Air puff startle elicits widespread astrocytic Ca²⁺ elevation and cortical blood flow changes. A, Nonbiased sampling of air puff (black boxes) startle-evoked astrocytic Ca²⁺ (Lck-GCaMP6s) signals using a field-wide grid analysis (see Materials and Methods). B, Histogram of astrocytic Ca²⁺ elevation amplitudes following air puff startle (n = 5 mice, 46 stimulus trials). C, Average blood flow changes (blue trace) and astrocyte endfoot Ca²⁺ signals (black trace, Lck-GCaMP6s) following air puff startle, indicated by black bar (n = 5 mice, 46 stimulus trials).
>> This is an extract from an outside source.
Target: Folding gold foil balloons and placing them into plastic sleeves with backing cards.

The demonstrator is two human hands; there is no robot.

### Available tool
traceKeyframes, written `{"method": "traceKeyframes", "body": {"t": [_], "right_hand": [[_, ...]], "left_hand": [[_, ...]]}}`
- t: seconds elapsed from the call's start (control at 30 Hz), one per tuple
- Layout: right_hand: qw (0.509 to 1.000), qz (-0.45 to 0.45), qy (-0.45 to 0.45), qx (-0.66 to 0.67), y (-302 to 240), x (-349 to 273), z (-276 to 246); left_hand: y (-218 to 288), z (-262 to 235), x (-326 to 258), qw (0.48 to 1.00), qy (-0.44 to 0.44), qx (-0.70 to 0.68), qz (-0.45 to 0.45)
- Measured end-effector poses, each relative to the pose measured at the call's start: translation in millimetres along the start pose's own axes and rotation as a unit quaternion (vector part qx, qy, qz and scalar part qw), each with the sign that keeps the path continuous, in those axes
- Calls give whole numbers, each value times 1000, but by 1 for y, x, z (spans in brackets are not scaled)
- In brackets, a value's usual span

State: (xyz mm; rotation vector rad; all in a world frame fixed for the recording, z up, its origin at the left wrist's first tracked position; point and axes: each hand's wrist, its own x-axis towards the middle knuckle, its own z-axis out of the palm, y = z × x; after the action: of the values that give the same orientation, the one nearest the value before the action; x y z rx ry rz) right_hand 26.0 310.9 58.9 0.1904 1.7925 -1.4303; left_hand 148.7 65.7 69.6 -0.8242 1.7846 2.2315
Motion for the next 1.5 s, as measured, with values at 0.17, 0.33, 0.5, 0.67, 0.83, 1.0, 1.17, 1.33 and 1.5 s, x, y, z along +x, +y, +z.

Shaded regions in C represent SEM.

Figure 6.

Neurovascular coupling is intact in visual cortex of lightly sedated, responsive IP₃R2 KO mice. A, Percentage of neurons (OGB-1 positive/SR-101 negative) that are responsive to visual stimuli (n = 4 mice each genotype; wild type, n = 169 total cells; KO, n = 177 total cells; Student's t test, p = 0.7328). B, Average neuronal Ca²⁺ increases in wild type (blue; n = 4 mice, 87 cells, 3132 stimulus trials) and IP₃R2 KO (red; n = 4 mice, 88 cells, 3168 stimulus trials) following 5-s-long visual stimulation (black bar). Dashed traces are averages from trials in which no stimuli were presented. C, Average astrocytic Ca²⁺ dynamics following 5-s-long visual stimulation (black bar) in wild type (blue; n = 4 mice, 35 cells, 1152 stimulus trials) and IP₃R2 KO (red; n = 4 mice, 30 cells, 1080 stimulus trials). Dashed traces are averages from trials in which no stimuli were presented. Inset additionally displays wild-type (dashed blue trace) and IP₃R2 KO (dashed red trace) nonresponsive neuron Ca²⁺ signals during visual stimuli, indicating contamination from neuropil signal. D, Average blood flow increase following 5-s-long visual stimulus (black bar) in wild type (blue; n = 7 mice, 379 stimulus trials) and IP₃R2 KO (red; n = 8 mice, 414 stimulus trials). Dashed traces are averages from trials in which no stimuli were presented. E, Average blood flow increase to 20-s-long visual stimulus (black bar) in wild type (blue; n = 7 mice, 189 stimulus trials) and IP₃R2 KO (red; n = 6 mice, 227 stimulus trials). Dashed traces are averages from trials in which no stimuli were presented. Error bars in A and shaded regions in B–E represent SEM.